His expression had changed utterly, or so it seemed to me. He no longer resembled Velasquez’ haughty cavalier; gone, too, was the debonnaire bearing, I turned my head aside swiftly, hoping that he had not detected my backward glance.

I felt that I had violated hospitality. I felt that I had seen what I should not have seen. And the result was to bring about that which no story of West Indian magic could ever have wrought in my mind.

A dreadful, cold premonition claimed me, a premonition that this was a doomed man.

The look which I had detected upon his face was an indefinable, an indescribable look; but I had seen it in the eyes of one who had been bitten by a poisonous reptile and who knew his hours to be numbered. It was uncanny, unnerving; and whereas at first the atmosphere of Colonel Menendez’s home had seemed to be laden with prosperous security, now that sense of ease and restfulness was gone—and gone for ever.

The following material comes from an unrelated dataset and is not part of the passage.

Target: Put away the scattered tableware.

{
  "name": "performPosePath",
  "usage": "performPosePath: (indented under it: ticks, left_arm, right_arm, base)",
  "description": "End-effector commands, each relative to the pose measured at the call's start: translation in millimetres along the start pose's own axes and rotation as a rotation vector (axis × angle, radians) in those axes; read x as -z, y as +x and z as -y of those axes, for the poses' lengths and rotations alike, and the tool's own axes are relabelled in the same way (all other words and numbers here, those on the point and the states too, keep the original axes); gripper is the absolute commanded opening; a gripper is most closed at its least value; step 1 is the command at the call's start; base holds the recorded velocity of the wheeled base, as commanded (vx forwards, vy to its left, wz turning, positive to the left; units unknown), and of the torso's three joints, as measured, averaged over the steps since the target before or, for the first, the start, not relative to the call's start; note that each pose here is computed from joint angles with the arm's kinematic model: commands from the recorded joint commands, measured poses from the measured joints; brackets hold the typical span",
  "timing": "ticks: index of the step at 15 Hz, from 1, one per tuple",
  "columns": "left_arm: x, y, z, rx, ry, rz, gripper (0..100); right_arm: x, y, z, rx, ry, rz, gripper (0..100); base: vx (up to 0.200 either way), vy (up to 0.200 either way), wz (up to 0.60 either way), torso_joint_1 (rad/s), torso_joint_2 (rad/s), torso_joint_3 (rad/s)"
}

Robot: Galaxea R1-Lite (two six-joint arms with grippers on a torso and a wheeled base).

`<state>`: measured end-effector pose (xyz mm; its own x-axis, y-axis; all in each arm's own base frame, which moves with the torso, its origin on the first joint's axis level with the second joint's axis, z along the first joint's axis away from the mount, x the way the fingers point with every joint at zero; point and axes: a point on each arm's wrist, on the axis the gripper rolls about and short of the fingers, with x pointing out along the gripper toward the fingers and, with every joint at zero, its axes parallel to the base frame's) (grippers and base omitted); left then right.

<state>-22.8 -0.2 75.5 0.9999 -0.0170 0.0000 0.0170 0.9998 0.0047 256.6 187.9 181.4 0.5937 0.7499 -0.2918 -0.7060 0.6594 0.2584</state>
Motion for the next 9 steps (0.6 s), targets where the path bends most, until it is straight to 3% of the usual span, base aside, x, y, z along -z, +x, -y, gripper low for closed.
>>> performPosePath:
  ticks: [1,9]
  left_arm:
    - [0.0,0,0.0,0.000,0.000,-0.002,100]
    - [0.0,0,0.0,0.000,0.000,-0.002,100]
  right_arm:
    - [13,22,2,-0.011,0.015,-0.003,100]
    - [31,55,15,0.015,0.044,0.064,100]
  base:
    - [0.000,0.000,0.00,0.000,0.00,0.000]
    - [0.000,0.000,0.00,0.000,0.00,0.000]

“Harley,” I said, speaking almost at random, “this promises to be the strangest case you have ever handled.”

“Promises?” Paul Harley laughed shortly. “It is the strangest case, Knox. It is a case of wheels within wheels, of mystery crowning mystery. Have you studied our host?”

“Closely.”

“And what conclusion have you formed?”

“None at the moment; but I think one is slowly crystalizing.”

“Hm,” muttered Harley, as we paced slowly on amid the rose trees. “Of one thing I am satisfied.”